Schreiner, who has worked for the Oregon-based organization since 1998, said expanding technical training is important given the vast differences between conventional and organic farmland. Schreiner noted that a farmer told him that converting a conventional farmer was like asking “a chiropodist to become a heart surgeon.”

The main difference is the use of synthetic fertilizers and pesticides as well as genetically modified seeds. Most conventional farms rely on these practices, but they are prohibited on organic farms. Instead, organic farmers must control weeds and pests with techniques such as rotating different crops and planting cover crops that eliminate weeds and add nutrients to the soil.

Crops can only be considered organic if they are grown on land that has not been treated with synthetic substances for three years. During this time, farmers can grow crops, but they won’t get the extra premium that comes with organic crops.

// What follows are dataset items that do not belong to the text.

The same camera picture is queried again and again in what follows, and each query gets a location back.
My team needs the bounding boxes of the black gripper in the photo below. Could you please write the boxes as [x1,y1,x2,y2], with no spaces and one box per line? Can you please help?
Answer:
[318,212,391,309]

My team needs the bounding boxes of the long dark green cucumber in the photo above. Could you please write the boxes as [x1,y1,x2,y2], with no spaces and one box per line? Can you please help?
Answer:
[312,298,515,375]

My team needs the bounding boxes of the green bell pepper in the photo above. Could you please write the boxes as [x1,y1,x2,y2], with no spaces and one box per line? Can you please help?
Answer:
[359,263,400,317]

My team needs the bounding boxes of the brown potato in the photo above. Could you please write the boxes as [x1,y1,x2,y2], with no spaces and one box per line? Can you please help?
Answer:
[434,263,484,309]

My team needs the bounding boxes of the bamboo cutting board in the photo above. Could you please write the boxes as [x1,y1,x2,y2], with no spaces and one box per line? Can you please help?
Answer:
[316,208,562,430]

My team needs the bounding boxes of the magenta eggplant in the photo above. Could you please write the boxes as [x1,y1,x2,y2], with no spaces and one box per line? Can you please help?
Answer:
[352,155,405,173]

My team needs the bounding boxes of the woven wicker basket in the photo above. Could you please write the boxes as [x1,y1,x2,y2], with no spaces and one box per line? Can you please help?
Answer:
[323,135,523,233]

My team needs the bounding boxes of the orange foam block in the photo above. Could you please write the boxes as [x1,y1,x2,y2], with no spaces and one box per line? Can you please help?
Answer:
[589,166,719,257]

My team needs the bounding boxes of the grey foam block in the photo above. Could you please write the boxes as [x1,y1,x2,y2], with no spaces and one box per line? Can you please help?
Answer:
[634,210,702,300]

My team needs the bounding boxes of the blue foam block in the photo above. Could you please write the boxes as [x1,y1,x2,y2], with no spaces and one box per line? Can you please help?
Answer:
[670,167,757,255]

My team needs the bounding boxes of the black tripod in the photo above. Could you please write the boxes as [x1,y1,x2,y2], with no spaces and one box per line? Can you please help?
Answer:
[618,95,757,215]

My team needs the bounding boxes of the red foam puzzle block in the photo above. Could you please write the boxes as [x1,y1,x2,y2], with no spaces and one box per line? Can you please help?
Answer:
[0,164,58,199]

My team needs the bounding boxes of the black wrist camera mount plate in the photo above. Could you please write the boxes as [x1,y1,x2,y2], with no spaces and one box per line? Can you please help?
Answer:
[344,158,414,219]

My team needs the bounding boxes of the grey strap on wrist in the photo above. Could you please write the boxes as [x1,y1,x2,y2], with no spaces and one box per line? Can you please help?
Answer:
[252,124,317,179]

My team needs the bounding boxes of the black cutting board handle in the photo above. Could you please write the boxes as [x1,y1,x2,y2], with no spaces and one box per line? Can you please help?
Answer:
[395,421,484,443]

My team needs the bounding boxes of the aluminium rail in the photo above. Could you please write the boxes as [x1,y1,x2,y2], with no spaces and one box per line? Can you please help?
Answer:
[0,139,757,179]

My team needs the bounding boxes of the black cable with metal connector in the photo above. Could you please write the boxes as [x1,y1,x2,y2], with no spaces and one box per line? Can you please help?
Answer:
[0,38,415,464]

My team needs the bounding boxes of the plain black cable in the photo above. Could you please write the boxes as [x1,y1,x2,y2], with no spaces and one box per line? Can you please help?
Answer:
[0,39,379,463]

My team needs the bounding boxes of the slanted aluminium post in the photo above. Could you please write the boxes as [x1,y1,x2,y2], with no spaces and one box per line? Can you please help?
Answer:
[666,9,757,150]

According to the USDA, the number of conventional farms newly switching to organic production dropped by around 70% between 2008 and 2019. Organic accounts for around 6% of overall food sales, but only 1% of the nation’s farmland are in organic production. producers filling the gap.

In the United States, “there are so many barriers to farmers making that leap to organic farming,” said Megan DeBates, vice president of government affairs for the Organic Trade Association.

While farmers seem hesitant, American consumers are not. Annual sales of organic products have roughly doubled over the past decade and now exceed $63 billion, according to the Organic Trade Association. Sales are expected to climb up to 5.5% this year.

This growth is evident to anyone pushing a cart through the average supermarket, past bins of organic apples and bananas, through dairy and egg aisles, and past shelves overflowing with organic beef and chicken.

The new USDA effort would include $100 million to help farmers learn new organic growing techniques; $75 million for farmers who meet new conservation practice standards; $25 million to expand crop insurance options and reduce costs; and $100 million to help organic supply chains and expand markets for organic products.

Nick Andrews, an Oregon State University extension worker who works with organic farmers, called the USDA effort a “game changer.” It should be particularly attractive to farmers with small plots of land, as the added value of organic crops can make big money even on farms of 25 to 100 acres (10 to 40 hectares) – much smaller than commercial farms that supply most of the country’s produce.

“I’ve seen organic farmers keep families in business that would otherwise go bankrupt,” Andrews said.

Noah Wendt, who in recent years has transitioned 1,500 acres (607 hectares) of land in central Iowa to organic farming, noted that the change has been “rocky” for him at times and his farming partner, Caleb Akin.

But he and Akin recently purchased a grain elevator east of Des Moines to use only for organic crops, the kind of project the USDA program can help with. They hope the elevator will not only be a nearby place to store grain, but provide a one-stop-shop for learning more about growing and marketing organic crops.

Seeing all the organic activity is rewarding for George and Patti Naylor, who farm near the small central Iowa community of Churdan. But they say they still appreciate the simple perks of their choice, like evenings spent watching hundreds of rare monarch butterflies flock to their herbicide-free farm.

As Patti Naylor said, “It really helps to believe in what you’re doing.”